ABOUT THIS EXERCISE:
Starting at the first line of the listing below, retype each line up to and including the one that contains "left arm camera". Leave pictures out.

[Start of section]

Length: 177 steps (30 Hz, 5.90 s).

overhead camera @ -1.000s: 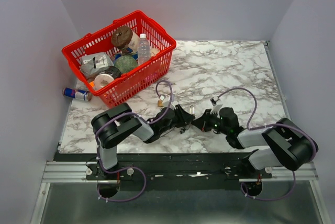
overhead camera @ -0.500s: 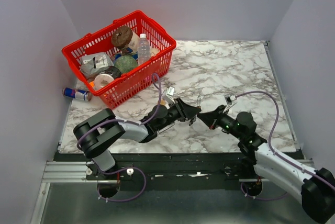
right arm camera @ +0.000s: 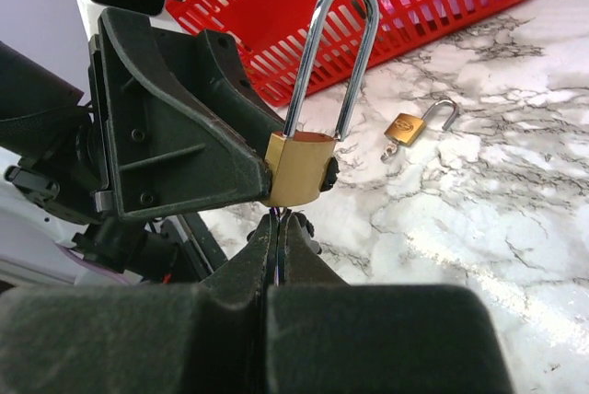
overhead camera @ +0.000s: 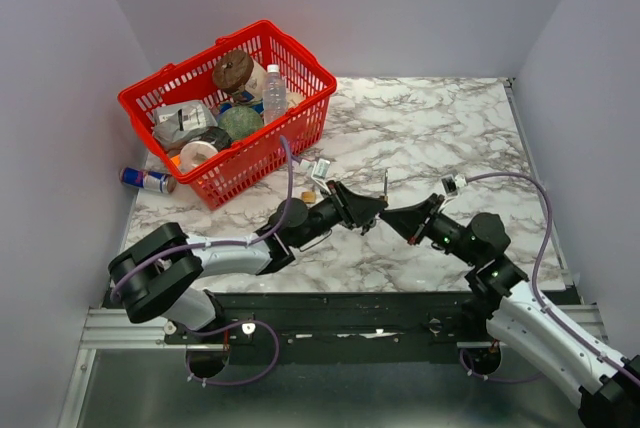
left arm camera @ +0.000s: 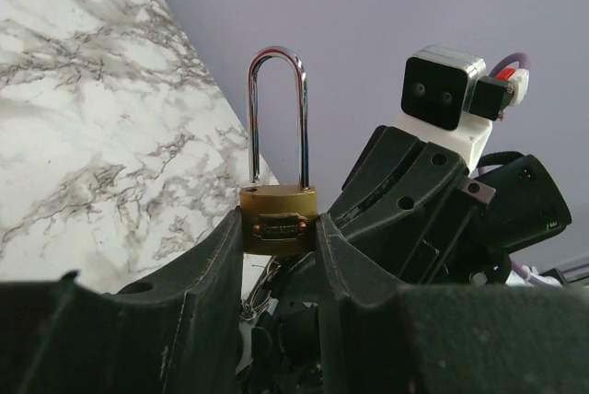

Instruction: Unlock with the key

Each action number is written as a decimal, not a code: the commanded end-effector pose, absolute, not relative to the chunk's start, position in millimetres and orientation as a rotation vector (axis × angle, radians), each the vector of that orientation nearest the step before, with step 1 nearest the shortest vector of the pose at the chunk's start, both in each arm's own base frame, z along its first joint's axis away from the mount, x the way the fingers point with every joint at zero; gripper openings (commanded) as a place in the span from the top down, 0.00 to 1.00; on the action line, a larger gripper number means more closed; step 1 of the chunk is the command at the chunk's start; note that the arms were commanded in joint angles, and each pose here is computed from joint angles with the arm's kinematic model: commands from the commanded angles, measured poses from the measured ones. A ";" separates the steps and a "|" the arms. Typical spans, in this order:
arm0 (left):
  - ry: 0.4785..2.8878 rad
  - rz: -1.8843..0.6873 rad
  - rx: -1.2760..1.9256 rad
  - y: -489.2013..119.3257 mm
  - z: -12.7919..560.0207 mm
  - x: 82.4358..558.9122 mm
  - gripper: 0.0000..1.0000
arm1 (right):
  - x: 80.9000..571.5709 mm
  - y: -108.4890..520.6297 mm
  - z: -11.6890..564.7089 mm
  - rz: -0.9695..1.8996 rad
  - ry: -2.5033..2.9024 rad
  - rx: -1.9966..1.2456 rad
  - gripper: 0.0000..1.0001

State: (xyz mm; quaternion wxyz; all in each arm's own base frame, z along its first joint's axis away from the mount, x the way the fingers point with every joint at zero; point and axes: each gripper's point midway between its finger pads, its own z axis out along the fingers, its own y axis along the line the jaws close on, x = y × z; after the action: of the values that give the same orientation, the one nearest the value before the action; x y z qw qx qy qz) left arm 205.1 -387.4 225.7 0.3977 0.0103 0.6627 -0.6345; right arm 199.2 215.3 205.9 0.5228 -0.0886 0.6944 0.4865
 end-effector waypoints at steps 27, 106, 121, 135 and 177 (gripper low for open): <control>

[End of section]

EXERCISE RESPONSE:
Length: 177 steps (30 Hz, 5.90 s).

overhead camera @ -1.000s: 
overhead camera @ -0.500s: 
right arm camera @ +0.000s: 
overhead camera @ +0.000s: 
left arm camera @ +0.000s: 

No more is needed to finish this exercise.